Interpretive Summary: The “manureshed” is a concept for managing manure within a geographic area surrounding one or more livestock and poultry operations. Manureshed management seeks to address nutrient imbalances at scales beyond the farmgate and potentially across county and state boundaries. Excess manure nutrients can be recycled for agricultural production, either by transport from source areas to cropland needing fertilizer (sink areas) or by treatment technologies and alternative uses such as bioenergy production. The US poultry industry, which includes broilers, layers, pullets, and turkeys, has a history of engaging in local and regional programs to better distribute manure resources. Despite widespread vertical integration that supports large-scale strategic decision making and dry manures that favor off-farm transport, there are still many challenges to poultry manureshed management that require engaging stakeholders other than just the poultry industry. Our analysis of county-level nutrient budgets highlights the industry’s “mega-manureshed,” extending from the Mid-Atlantic, across the southeast, and into northwest Arkansas, Oklahoma, and Texas. The analysis also identifies areas with legacy nutrient build-up that are still present today. Fortunately, past and present evolution and innovation within the industry places it as a likely leader of the manureshed vision.
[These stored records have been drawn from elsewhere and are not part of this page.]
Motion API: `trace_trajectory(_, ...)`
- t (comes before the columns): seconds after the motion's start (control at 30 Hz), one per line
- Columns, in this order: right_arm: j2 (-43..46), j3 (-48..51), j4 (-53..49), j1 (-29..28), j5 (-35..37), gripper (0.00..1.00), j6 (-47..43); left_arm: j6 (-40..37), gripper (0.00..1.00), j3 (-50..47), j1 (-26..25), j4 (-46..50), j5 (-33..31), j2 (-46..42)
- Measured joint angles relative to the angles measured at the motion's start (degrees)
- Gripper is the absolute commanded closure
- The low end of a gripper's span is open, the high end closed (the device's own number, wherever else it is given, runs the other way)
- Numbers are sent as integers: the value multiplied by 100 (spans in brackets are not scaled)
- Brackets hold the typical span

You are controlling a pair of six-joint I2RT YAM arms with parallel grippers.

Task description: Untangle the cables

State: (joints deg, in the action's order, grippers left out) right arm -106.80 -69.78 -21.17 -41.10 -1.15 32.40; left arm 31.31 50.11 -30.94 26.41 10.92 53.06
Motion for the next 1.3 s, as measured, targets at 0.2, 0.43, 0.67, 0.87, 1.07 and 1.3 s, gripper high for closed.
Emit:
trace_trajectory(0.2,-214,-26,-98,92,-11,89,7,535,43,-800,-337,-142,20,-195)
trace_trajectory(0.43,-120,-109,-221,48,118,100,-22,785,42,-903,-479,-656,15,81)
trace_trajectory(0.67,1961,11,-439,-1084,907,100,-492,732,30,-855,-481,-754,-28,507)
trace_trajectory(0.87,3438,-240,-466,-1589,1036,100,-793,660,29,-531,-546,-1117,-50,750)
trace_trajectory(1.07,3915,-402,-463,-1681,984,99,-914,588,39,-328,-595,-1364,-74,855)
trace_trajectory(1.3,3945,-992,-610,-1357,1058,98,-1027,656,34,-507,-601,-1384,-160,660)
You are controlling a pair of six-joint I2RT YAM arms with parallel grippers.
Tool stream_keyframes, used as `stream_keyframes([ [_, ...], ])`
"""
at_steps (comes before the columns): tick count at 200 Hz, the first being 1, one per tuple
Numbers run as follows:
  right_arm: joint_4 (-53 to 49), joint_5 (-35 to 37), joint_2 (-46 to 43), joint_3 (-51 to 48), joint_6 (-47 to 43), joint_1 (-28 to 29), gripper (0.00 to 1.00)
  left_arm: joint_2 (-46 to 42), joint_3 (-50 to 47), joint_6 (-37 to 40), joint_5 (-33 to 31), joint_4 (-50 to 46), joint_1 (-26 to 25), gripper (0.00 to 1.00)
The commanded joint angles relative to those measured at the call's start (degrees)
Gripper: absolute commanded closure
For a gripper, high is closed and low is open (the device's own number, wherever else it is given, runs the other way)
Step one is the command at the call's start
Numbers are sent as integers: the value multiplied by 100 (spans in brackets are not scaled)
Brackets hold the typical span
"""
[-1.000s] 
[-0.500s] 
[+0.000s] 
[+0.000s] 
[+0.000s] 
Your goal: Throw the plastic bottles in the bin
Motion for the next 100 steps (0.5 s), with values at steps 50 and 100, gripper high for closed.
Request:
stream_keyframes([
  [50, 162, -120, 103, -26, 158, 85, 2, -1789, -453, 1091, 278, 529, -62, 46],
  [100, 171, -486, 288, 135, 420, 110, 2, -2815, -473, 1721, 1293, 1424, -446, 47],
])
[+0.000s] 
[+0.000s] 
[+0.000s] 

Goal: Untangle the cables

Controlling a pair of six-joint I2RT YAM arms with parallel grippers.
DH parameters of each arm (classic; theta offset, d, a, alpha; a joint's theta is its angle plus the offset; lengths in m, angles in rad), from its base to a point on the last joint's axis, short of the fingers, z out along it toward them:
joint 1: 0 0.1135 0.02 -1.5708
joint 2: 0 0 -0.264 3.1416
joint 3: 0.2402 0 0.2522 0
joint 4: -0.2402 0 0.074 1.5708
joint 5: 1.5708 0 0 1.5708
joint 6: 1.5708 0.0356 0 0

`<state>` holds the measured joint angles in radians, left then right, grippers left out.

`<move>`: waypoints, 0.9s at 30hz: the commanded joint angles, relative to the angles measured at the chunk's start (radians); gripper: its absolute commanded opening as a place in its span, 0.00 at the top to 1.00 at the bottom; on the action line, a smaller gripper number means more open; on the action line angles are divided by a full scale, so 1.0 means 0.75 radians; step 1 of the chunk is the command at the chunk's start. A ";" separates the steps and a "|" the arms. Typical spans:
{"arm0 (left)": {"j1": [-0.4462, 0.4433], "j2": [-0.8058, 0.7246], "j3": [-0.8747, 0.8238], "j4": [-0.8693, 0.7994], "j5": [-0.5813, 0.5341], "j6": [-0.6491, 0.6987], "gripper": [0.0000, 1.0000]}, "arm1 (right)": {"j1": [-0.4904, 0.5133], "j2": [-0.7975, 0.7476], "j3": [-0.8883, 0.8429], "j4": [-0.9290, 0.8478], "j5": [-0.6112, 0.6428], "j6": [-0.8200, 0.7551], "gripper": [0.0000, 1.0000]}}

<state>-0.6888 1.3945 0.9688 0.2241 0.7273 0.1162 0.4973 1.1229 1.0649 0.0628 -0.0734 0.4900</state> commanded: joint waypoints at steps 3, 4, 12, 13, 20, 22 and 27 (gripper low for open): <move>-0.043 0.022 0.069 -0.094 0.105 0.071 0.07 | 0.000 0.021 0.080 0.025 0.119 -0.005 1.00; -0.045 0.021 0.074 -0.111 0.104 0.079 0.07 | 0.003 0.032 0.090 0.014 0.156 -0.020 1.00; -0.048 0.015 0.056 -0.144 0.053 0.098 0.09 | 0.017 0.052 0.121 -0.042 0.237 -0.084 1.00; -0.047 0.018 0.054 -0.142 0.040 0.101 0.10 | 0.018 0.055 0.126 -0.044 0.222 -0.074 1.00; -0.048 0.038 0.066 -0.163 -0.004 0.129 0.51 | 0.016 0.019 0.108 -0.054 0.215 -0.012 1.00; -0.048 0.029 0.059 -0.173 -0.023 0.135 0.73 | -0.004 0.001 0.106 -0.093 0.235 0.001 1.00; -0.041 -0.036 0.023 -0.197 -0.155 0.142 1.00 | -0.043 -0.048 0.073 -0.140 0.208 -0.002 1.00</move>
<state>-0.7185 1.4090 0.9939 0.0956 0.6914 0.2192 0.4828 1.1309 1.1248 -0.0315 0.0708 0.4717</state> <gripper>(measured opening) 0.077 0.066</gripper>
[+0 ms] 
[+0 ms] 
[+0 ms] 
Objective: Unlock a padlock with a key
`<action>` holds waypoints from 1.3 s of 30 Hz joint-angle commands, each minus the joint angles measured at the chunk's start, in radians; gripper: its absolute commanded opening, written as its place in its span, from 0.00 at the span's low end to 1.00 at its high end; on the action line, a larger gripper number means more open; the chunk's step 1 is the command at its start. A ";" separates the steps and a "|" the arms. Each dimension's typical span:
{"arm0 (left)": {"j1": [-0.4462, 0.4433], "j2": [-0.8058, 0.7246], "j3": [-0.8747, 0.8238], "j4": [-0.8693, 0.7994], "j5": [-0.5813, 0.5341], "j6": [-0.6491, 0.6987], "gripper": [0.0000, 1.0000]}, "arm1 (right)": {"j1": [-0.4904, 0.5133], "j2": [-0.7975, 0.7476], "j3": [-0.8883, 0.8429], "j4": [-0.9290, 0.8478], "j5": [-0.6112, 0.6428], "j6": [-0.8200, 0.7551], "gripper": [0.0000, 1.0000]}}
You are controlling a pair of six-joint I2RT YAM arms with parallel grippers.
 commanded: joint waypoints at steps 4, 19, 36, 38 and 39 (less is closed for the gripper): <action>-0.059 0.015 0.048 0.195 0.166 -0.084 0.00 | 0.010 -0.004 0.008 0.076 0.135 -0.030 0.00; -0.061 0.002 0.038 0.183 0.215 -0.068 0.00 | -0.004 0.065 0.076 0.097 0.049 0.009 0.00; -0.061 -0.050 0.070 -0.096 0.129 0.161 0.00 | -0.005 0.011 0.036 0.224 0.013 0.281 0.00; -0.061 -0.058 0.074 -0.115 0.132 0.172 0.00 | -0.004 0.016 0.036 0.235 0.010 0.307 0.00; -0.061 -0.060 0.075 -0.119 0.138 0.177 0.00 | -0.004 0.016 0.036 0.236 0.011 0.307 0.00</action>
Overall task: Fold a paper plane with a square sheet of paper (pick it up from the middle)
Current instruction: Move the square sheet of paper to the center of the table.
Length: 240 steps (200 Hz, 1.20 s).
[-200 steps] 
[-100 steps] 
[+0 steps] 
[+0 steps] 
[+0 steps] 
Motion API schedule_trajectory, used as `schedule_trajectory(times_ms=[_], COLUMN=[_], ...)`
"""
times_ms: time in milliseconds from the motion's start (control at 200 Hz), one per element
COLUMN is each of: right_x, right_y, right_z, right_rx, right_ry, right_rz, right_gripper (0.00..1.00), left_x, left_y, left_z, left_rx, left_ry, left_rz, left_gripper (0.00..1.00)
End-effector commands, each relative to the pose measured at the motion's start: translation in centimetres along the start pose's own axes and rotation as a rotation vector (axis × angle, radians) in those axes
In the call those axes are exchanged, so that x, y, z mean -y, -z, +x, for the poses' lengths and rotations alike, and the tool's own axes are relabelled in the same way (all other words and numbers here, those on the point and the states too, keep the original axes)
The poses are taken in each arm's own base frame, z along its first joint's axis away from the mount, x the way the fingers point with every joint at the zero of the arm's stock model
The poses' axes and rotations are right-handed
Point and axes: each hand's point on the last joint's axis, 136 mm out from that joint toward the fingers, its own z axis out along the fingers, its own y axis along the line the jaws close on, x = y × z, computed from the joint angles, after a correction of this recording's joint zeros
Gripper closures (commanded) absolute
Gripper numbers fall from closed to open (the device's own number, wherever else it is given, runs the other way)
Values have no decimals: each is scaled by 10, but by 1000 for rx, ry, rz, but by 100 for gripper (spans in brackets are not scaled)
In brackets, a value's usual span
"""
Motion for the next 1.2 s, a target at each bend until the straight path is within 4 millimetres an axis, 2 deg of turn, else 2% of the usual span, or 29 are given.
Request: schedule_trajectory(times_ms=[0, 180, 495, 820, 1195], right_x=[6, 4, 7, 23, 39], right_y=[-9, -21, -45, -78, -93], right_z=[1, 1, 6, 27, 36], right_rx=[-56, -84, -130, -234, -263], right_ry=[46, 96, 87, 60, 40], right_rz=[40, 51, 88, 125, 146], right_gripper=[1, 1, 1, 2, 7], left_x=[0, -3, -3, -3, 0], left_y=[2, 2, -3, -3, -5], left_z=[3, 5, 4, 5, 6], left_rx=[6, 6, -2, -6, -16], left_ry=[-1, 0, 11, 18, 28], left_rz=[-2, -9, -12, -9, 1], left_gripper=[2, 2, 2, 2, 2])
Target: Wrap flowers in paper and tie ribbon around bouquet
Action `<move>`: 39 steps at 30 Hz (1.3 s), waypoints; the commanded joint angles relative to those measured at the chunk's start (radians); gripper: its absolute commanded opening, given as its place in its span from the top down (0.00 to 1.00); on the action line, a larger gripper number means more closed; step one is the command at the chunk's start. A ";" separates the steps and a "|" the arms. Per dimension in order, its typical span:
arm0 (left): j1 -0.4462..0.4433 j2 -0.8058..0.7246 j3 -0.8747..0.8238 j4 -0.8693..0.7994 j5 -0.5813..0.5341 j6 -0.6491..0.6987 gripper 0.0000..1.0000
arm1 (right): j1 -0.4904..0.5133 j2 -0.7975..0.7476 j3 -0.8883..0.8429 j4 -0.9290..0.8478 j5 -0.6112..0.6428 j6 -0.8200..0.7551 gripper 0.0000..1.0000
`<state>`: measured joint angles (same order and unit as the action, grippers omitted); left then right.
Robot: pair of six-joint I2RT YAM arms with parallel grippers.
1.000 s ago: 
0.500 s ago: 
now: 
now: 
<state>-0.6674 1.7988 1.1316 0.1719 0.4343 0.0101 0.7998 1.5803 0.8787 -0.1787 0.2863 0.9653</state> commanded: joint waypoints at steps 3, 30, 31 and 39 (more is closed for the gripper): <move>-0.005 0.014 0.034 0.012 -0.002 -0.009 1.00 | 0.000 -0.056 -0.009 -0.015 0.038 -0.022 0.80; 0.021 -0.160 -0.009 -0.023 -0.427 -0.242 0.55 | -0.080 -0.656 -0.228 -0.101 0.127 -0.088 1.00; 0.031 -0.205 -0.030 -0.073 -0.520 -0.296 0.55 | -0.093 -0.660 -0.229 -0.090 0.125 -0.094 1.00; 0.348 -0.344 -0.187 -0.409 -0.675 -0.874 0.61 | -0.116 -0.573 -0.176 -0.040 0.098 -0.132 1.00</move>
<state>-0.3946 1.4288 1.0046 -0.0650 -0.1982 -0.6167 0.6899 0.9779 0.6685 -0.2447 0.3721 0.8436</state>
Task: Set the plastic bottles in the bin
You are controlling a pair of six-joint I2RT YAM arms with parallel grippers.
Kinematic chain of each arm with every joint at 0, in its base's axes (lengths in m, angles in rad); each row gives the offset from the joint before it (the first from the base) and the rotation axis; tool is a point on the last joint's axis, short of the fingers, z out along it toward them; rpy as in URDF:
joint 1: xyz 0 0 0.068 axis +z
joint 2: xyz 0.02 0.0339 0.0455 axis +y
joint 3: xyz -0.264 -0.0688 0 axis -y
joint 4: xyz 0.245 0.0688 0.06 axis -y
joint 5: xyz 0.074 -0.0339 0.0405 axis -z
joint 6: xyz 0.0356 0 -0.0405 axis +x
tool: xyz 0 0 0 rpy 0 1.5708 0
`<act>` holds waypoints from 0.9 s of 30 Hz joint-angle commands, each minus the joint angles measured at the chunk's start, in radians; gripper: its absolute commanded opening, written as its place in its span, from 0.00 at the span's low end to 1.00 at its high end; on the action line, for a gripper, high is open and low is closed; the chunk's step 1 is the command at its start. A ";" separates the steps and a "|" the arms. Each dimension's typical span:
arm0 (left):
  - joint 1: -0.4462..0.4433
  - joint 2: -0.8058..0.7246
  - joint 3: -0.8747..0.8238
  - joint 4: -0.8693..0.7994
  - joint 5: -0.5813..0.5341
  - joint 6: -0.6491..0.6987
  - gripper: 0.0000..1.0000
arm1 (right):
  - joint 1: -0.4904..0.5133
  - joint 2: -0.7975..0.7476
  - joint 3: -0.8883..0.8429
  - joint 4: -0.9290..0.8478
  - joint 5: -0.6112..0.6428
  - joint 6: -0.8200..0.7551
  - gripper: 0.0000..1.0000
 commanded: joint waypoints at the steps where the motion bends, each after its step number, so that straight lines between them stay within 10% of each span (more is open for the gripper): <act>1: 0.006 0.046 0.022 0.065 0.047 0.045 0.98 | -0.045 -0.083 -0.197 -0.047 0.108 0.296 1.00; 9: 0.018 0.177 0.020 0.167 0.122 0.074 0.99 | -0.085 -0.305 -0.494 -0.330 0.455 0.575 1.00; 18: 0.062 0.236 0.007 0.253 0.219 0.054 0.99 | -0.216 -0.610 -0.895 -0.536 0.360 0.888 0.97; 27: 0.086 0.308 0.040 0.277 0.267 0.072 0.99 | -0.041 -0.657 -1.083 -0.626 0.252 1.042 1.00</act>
Technical Abstract: Manureshed management seeks to address systemic imbalances in nutrient distributions at scales beyond the farmgate and potentially across county and state boundaries. The US poultry industry, which includes broilers, layers, pullets, (Gallus gallus domesticus), and turkeys (Meleagris gallopavo), has many characteristics that are compatible with achieving a vision of manureshed management, including a history of engaging in local and regional programs to better distribute manure resources. Despite widespread vertical integration that supports large-scale strategic decision making and dry manures that favor off-farm transport, there are still many challenges to poultry manureshed management that require engaging stakeholders other than just the poultry industry. Analysis of county-level nutrient budgets highlights the industry’s “mega-manureshed,” extending from the Mid-Atlantic, across the southeast, and into northwest Arkansas, Oklahoma, and Texas. The analysis also identifies areas with legacy nutrient build-up that are still present today. Implementing manureshed management in the US poultry industry requires comprehensive consideration of manure treatment technologies, alternative uses such as bioenergy production, market development for treated manure products, transport of manure nutrients from source areas to sink areas, and manure brokering programs that promote manure nutrient redistribution. Fortunately, past and present evolution and innovation within the industry places it as a likely leader of the manureshed vision.